Brussels worry over cuts to USC and water bills

EU Photo: Bloomberg
EU Photo: Bloomberg

Sarah Collins

Brussels has called into question the suspension of water charges and promised reductions in USC, as it put pressure on the Government to rethink tax cuts and fix spending overruns in health.

The European Commission says Ireland is at risk of breaching EU budget rules this year if it does not act.

The Government was called out for not doing enough to "broaden the tax base", which is code for catching more people in the tax net.

"Efforts to broaden the tax base have been limited and recent tax measures have focused on cuts and reliefs," the Commission said in the six-page economic analysis containing the recommendations.

While it didn't mention specific taxes, the Commission is known to be concerned about the suspension of water charges and the phasing out of the Universal Social Charge (USC), both of which, it believes, would have shielded Government finances against future crises.

The Commission also said there is room for increasing the "least distortionary" taxes, such as VAT.

One of the central pillars of the Programme for Government is the gradual phasing out of the USC, while the future of water charges is uncertain - pending the report of an expert commission next year.

The "cost-effectiveness" of the health sector, particularly high drug prices, will also weigh on Ireland's fiscal space, the Commission said.

It said financial management and computer systems in the HSE are "weak", while "the universal health insurance model is in a quandary".

The Programme for Government has promised to maintain higher health spending while reducing prescription costs.

The spending overruns are important, the Commission said, as they limit the room for much-needed investment in public transport, water and housing.

The Commission's criticisms rest on complicated calculations about how Ireland will meet its EU budget commitments in 2016.

Although the Commission confirmed that Ireland is officially out of the so-called "excessive deficit procedure" - meaning the overall budget deficit is within the EU's legal limit - the Government is still bound by other fiscal rules.

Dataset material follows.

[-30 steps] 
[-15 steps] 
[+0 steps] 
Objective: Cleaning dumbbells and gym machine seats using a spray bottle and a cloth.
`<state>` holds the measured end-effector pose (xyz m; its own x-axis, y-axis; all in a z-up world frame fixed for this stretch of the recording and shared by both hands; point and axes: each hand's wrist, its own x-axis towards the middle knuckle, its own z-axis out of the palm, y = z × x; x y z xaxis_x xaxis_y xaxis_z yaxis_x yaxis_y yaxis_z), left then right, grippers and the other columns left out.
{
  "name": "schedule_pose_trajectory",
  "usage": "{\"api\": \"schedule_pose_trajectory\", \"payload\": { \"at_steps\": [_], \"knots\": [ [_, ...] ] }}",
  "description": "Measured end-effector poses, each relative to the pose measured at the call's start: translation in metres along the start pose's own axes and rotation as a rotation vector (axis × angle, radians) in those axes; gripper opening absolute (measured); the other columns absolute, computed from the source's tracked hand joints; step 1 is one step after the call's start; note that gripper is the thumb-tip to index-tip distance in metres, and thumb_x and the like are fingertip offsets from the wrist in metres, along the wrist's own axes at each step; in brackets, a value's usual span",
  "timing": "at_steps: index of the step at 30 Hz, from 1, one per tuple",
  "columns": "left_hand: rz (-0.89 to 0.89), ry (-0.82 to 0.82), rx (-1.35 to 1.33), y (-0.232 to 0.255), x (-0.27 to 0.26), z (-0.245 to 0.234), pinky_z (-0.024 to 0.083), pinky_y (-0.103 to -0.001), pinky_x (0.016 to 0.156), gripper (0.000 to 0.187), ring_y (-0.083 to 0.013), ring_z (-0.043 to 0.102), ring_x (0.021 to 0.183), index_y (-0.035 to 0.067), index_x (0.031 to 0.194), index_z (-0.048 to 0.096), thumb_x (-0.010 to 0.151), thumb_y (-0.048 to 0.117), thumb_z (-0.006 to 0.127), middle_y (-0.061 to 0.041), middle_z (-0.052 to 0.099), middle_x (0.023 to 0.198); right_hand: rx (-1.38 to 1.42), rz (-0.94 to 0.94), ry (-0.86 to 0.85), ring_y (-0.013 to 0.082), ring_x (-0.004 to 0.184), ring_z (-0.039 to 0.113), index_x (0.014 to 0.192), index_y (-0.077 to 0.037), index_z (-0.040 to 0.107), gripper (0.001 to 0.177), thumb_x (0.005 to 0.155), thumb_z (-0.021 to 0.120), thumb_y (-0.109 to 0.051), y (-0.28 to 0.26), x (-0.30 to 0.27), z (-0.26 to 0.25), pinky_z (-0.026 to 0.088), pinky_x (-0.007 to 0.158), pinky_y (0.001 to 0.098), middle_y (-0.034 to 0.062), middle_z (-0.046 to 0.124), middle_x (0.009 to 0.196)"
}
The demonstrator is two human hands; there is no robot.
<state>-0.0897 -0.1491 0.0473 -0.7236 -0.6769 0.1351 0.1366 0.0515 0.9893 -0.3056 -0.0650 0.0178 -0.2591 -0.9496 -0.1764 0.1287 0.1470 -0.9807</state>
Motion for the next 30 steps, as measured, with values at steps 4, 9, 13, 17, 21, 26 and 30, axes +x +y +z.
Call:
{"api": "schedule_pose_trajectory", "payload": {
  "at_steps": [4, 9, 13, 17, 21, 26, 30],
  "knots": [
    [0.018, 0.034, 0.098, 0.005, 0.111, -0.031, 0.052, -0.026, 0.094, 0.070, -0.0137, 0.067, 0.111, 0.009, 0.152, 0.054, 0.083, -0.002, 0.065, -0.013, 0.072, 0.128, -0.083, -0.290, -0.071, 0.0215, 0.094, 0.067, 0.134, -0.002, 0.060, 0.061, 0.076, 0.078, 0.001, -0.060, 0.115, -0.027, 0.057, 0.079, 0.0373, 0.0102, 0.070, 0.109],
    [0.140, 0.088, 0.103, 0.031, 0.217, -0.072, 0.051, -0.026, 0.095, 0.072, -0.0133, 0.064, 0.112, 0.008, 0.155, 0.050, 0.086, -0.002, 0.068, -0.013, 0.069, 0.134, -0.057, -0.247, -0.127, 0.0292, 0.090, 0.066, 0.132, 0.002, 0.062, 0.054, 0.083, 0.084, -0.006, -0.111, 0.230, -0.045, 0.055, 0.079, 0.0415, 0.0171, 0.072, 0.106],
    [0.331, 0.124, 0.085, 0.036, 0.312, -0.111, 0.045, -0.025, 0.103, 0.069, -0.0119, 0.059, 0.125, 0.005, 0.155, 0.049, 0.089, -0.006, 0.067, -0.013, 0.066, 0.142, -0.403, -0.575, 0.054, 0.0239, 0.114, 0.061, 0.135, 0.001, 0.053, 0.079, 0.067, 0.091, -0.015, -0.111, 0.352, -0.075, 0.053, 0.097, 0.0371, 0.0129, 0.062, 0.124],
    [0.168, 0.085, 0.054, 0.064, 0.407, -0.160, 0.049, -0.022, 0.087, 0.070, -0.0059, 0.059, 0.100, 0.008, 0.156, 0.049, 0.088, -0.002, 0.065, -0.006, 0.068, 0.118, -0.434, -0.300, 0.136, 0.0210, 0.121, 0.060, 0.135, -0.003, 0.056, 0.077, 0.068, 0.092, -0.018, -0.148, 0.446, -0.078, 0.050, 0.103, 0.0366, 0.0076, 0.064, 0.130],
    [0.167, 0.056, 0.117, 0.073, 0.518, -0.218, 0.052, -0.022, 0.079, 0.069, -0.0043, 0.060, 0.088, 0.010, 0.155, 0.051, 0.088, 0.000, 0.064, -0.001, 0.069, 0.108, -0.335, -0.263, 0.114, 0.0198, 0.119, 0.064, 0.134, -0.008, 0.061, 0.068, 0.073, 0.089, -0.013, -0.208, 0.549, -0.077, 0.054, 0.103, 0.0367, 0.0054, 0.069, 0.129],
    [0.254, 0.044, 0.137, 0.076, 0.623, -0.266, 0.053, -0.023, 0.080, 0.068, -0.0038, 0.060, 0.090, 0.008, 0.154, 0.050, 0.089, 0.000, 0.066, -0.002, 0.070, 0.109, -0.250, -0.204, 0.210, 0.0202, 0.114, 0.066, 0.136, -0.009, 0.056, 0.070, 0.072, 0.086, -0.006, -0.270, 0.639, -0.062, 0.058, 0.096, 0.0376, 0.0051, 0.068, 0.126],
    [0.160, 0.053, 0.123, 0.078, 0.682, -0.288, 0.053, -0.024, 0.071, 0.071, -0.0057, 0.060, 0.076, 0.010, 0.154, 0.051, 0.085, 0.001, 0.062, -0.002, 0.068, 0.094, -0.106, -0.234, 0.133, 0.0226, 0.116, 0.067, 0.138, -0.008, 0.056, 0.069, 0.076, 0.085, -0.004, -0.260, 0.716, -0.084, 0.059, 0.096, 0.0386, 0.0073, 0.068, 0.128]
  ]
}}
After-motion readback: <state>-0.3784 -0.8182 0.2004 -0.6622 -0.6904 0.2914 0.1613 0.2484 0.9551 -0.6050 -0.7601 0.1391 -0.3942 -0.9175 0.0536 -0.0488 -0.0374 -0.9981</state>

It now has to aim for a balanced budget and link spending to economic growth.

By the Commission's calculations, Ireland risks a small overrun in 2016, putting at risk its target for a balanced budget by 2018.

The Commission's figures differ from those put forward by the Department of Finance in the economic update it sent to Brussels in April.

A spokesman for the Department of Finance told the Irish Independent that the figures were often subject to revision, especially in Ireland's case, but that the EU targets would be met.

"The Government has stated its commitment to deliver compliance with the fiscal rules," he said.